<<<<
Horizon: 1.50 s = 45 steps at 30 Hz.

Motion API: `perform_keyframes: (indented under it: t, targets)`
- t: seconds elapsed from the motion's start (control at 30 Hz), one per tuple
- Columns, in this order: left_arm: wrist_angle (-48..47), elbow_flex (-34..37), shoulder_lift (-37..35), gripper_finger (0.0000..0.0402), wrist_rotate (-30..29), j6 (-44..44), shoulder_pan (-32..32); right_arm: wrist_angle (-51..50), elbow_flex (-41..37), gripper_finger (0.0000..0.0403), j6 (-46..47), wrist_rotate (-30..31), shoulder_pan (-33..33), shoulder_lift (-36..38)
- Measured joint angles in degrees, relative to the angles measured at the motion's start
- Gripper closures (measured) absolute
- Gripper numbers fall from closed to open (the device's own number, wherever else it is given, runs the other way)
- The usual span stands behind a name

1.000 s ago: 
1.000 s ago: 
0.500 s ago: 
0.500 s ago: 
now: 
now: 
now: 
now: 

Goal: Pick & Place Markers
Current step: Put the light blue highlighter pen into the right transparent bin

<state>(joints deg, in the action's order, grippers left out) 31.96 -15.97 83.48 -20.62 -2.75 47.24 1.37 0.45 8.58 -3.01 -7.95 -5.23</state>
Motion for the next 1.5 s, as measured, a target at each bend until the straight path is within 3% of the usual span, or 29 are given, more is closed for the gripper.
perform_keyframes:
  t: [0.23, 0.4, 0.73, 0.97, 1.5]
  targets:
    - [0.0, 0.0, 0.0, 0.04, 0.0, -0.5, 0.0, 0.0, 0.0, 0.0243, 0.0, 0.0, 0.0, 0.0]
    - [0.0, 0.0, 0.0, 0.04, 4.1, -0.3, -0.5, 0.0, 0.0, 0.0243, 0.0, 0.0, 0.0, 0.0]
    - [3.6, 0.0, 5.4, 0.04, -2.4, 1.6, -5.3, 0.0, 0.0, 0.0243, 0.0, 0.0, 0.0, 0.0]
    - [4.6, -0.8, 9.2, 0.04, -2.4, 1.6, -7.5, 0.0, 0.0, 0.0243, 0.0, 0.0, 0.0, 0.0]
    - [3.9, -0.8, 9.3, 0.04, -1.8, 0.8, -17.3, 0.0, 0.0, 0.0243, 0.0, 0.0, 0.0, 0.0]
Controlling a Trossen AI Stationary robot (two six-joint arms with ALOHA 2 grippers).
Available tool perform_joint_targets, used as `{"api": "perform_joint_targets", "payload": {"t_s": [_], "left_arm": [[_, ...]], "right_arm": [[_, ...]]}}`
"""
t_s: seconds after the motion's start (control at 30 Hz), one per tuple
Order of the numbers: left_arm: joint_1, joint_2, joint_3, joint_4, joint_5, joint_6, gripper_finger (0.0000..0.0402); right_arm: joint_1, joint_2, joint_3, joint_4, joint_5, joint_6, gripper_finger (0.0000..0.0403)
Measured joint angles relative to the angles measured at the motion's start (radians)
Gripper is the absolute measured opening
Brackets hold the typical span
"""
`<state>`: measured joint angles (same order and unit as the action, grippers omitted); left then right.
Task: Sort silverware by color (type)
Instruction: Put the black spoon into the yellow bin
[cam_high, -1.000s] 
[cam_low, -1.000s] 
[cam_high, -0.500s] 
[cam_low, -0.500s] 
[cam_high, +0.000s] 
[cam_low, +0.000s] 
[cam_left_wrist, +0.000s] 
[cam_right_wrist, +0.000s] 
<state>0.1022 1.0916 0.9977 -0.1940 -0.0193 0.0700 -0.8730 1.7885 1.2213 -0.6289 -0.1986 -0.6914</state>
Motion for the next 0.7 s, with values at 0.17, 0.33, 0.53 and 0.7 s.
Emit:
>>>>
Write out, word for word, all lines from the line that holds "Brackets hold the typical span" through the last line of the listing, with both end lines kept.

* **Written response**
Brackets hold the typical span
"""
`<state>`: measured joint angles (same order and unit as the action, grippers omitted); left then right.
Task: Sort silverware by color (type)
Instruction: Put the black spoon into the yellow bin
[cam_high, -1.000s] 
[cam_low, -1.000s] 
[cam_high, -0.500s] 
[cam_low, -0.500s] 
[cam_high, +0.000s] 
[cam_low, +0.000s] 
[cam_left_wrist, +0.000s] 
[cam_right_wrist, +0.000s] 
<state>0.1022 1.0916 0.9977 -0.1940 -0.0193 0.0700 -0.8730 1.7885 1.2213 -0.6289 -0.1986 -0.6914</state>
Motion for the next 0.7 s, with values at 0.17, 0.33, 0.53 and 0.7 s.
Emit:

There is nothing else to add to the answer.